Moderne Arbeitsweisen, einschliesslich der Anforderungen an hybride Arbeitsumgebungen, führen dazu, dass der durchschnittliche berufliche Nutzer immer mehr Anwendungen und Apps verwendet, und das auf verschiedenen Geräten, bei der Arbeit oder zu Hause. Microsoft 365 wird immer mehr zum Dreh- und Angelpunkt für Zusammenarbeit und Kommunikation und ermöglicht diese sich ändernden Anforderungen an die Zusammenarbeit von Menschen und Informationen sehr bequem. Immer mehr SaaS-Anwendungen lassen sich in M365 integrieren und mit MS Teams-Arbeitsbereichen und -Prozessen verknüpfen. Andere grosse Hersteller-Ökosysteme, wie z.B. SAP, haben damit zu kämpfen.

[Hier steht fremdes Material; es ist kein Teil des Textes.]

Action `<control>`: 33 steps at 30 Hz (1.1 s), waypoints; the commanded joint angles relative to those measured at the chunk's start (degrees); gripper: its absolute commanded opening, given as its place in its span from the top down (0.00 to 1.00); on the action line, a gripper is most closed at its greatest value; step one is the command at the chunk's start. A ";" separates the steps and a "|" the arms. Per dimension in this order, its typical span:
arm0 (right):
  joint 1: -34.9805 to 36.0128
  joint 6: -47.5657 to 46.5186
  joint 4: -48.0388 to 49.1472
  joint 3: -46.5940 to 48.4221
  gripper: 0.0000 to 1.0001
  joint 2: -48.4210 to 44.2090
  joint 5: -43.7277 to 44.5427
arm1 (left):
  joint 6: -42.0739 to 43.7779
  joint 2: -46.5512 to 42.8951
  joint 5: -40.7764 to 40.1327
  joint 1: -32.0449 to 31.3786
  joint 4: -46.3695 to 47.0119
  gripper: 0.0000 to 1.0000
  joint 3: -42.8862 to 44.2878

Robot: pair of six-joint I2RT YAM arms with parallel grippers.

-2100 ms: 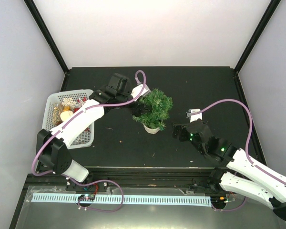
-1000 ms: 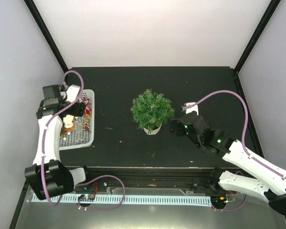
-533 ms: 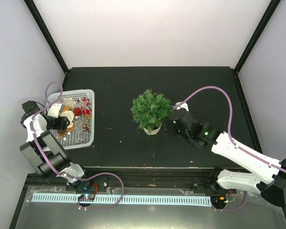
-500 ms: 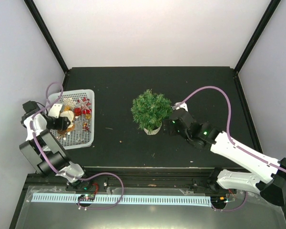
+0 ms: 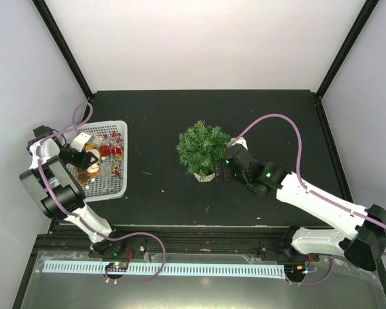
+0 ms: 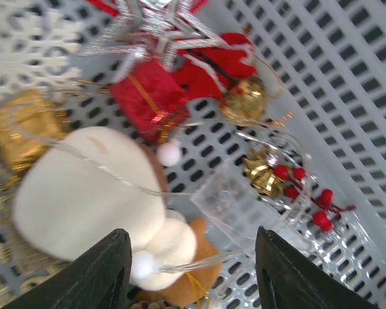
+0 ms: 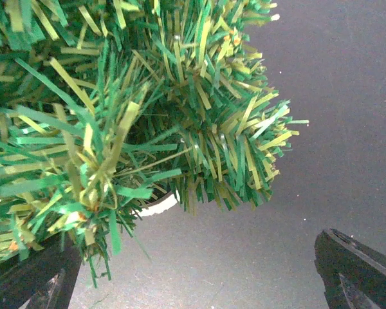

Warum dieses Beziehungs-Problem?

Warum dieses Beziehungsproblem herstellerübergreifend so schwer zu lösen ist, liegt auf der Hand: Es handelt sich um Paare mit unterschiedlichen Interessen:

  • ERP-Systeme sind transaktionsorientiert, vereinfachen, automatisieren und berechnen Prozessfolgen und stellen dem Anwender, soweit gewünscht, die geforderten Resultate zur Verfügung.
  • Office Anwendungen unterstützen die Zusammenarbeit bei der Erstellung von Dokumenten und beim daraus entstehenden Vorgang, in dem geschrieben, diskutiert und präsentiert wird.

Klar, erfolgreiche ERP-Anbieter wie SAP möchten gerne mit dem führenden Kollaborationssoftware-Hersteller Microsoft zusammenarbeiten und bekunden seit Jahren Lösungen anbieten zu wollen. Nur leider lassen die bis heute auf sich warten.

Im Wesentlichen gibt es folgende Gründe, weshalb sich die beiden Welten auf den ersten Blick nicht verstehen:

  1. Application Locking: Eine Öffnung der ERP-Systeme bedeutet, dass punktuell Funktionsbausteine und somit Applikationen aus der eigenen Datenbank «abwandern» können. Dies heisst für den ERP-Anbieter weniger potentiell Lizenzumsatz.
  2. Künstliche Eintrittsschwellen: Standard APIs (Application Programming Interface) werden in verschiedenen Fällen auf beiden Seiten (ERP und Office) zur Verfügung gestellt, sind aber mehrheitlich für den Nutzer kostenpflichtig.
  3. Eintrainiertes Nutzer-Erlebnis: Als Nutzer sind wir alle Gewohnheitstiere. Office-Anwendungen wie Microsoft365 sind heute ein "de facto"-Standard. Microsoft-Anwendungen werden privat auf persönlichen Geräten, in der Schule und auch im Unternehmen genutzt. Office-Nutzer erwarten die gleiche, harmonische Arbeitsweise auch bei ERP-Anwendungen, werden aber meist enttäuscht.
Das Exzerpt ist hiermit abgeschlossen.